It is not yet the last minute, but soon will be. I leave for the desert tomorrow evening. I washed clothes yesterday, haircut today, etc. I made a list. I will put off packing until the car is warming up. There is not much to do. I already know which camera I'll bring - the Fuji Hipster-Shot. It is a clothing optional event, so I'll bring a blouse and flip-flops, just in case I get chilly at night.

Speaking of blouses, I was thinking about Prince this morning on my bike ride, remembering him from the 80s and what it was like then, to have this unexplainable and somehow sexually ambiguous star appear. For all of his pro-sexual advocacy he also seemed to maintain some odd inner resistance to what might be referred to as immorality, though I do not believe he used the word. 

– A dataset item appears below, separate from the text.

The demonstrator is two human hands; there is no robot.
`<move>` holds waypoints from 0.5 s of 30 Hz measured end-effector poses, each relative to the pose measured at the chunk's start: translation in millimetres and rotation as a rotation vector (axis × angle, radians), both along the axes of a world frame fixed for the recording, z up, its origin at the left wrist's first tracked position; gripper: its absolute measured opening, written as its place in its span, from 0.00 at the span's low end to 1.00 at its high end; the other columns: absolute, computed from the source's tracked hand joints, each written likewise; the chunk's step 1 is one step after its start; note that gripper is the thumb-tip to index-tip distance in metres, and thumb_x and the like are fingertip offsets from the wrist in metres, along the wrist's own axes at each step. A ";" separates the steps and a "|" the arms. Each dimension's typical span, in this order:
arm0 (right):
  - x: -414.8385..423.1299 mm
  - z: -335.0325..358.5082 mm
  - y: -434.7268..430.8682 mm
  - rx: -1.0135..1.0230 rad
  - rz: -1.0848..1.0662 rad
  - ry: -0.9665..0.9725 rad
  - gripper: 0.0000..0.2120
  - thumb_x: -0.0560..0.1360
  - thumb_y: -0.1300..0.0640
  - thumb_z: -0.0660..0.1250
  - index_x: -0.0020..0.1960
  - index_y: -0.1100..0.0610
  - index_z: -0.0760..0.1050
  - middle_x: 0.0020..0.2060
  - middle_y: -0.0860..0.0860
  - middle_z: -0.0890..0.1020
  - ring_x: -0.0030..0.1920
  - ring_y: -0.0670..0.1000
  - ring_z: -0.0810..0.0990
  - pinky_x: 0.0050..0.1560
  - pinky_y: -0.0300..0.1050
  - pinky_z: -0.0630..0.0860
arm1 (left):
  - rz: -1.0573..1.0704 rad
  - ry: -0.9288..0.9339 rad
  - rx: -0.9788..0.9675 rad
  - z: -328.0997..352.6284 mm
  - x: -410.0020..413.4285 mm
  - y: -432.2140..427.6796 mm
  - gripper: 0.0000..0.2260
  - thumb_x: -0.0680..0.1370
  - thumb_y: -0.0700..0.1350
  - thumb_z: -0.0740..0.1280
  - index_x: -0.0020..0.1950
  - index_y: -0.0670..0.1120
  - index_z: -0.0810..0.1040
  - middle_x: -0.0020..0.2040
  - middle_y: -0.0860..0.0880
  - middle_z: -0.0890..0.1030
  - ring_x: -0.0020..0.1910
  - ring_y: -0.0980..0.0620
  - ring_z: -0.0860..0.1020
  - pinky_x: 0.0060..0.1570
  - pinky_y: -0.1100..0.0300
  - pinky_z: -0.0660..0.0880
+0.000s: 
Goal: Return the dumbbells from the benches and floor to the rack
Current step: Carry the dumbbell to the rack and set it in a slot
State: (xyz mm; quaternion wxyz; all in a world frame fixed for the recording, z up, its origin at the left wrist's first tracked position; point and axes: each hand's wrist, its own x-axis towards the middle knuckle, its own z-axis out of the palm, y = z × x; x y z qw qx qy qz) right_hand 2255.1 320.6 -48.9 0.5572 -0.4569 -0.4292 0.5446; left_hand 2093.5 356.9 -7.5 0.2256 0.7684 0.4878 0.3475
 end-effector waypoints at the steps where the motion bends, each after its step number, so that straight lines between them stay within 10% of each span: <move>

No other single person separated the conservatives and the liberals more completely at the time, the Reagan years. It wasn't until Cirque Du Soleil came along that republicans finally had a place to feel safe while being gay again. But oh man... did they really not like him at the time, the Purple One. Even his faux-name seems sexually threatening. He represented to them what they wish to keep out of the women's bathrooms now. 

  

To have been a fan of Prince at the time, I heard all of it. Little did they know. It should only be called sexual confusion when it happens with another person, otherwise it's just confusion, sort of. One could sense the palpable anger at difference. There seemed to be an insistence that the world would simply be a better place if everybody would just listen to the music of somebody who is sensibly heterosexual, like Bob Seger, but that's not how it all happened.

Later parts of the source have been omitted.